Ласси развернул русскую армию на Гданск - к морю...
Волынский ехал и дремал. Пробудясь, пил славную вудку. Заедал хмель
черствыми кокурками, внутри которых запечены яйца. На плече своего господина
отсыпался раб верный - калмык Кубанец. Было худо на душе. Не забылись (и не
забудутся) сеймы и сеймики. Вот каково живут магнаты польские! И думал
Волынский: "Нам бы эдак... Кричи, что хочешь. А у нас - шалишь: за крик тот
языки отрезают..."
Над рекою выросли в тумане башни, виден уже и пологий гласис
крепости... Тпрру! Приехали, - вот он Гданск. Петр Петрович Ласси показал на
стены фортов, произнеся без улыбки:
- Они готовы драться... Сейчас раздастся первый выстрел!
На самом верху стены форта Гагельсберг стояла гордая полячка, держа в
руке дымящийся фитиль. Ветер рвал ее тонкое платье, относил назад длинные
волосы. Движеньем плавным приставила фитиль к затравке, и пушка рявкнула, а
женщина исчезла в клубе дыма, потом в расеянном дыму опять явилась пред
Волынским - прекрасная богиня мужества и гордости.
Чух! - раздалось рядом, и тяжкое ядро, крутясь отчаянно, запрыгало меж
колес тележных, круша их спицы и ломая ноги лошадей...

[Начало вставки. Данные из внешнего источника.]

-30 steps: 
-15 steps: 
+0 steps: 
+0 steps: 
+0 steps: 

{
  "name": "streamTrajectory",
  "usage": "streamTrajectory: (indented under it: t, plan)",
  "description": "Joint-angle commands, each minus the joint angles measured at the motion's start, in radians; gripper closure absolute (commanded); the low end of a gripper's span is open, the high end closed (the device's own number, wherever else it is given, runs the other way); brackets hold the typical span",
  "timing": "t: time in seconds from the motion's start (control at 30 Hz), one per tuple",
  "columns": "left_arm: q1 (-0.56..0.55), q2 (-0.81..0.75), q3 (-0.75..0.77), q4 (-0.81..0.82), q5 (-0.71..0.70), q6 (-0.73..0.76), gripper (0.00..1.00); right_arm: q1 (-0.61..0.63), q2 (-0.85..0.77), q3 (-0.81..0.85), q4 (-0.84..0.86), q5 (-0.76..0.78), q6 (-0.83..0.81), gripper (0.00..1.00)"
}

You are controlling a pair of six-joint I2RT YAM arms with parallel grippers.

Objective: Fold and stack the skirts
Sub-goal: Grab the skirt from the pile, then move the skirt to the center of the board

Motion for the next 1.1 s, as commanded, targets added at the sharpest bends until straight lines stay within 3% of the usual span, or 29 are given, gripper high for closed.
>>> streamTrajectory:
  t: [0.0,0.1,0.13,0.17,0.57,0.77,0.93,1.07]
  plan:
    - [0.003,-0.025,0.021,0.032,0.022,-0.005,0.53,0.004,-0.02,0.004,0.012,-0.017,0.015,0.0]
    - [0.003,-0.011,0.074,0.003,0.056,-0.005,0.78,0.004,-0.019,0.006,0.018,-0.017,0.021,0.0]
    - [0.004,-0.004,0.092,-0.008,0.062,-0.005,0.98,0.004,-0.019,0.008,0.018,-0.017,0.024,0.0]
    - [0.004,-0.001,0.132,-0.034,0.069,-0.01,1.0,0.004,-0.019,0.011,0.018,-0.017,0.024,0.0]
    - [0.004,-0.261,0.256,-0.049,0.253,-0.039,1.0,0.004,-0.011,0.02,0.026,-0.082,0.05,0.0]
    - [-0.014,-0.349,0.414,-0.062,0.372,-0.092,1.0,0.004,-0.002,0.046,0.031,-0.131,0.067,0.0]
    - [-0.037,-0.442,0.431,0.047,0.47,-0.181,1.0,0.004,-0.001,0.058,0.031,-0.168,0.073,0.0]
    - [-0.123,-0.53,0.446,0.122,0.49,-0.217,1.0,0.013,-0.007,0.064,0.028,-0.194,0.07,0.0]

Так началась осада Гданска.
***
В эти дни обозы экспедиции Северной достигли Казани, и принимал гостей
в доме своем губернатор Кудрявцев... Сначала хозяйством похвастал: жеребцами
своего завода Каймарского, в сарай ученых провел, там у него мешки лежали, в
поленницы сложенные; в одних мешках - деньги, в других - пряники. "Вот,
господа, как надобно жить, - сказал Кудрявцев, - чтобы запас иметь!" Потом
гостей звали наверх - к столу. Вина подавались французские и астраханские. В
двух комнатах пир шел, в одной - женщины, в другой - мужчины (порядок
азиатский). Во время еды и пития играл оркестр домашний. Среди тостов один
был опасный - за князя Дмитрия Голицына, затейщика кондиций! За ужином
гостей десертом обносили: арбузы, орехи и тянучки. Из комнаты соседней
хозяйка вышла, с поклоном каждому в больших стаканах пунш с лимонным соком
предлагала. От пунша того многим худо стало. Таких в сарай выносили и
складывали чинно и знатно. Кого на мешках с деньгами, кого на жестких
пряниках.
В эту ночь на Казани был арестован Франциск Локателли.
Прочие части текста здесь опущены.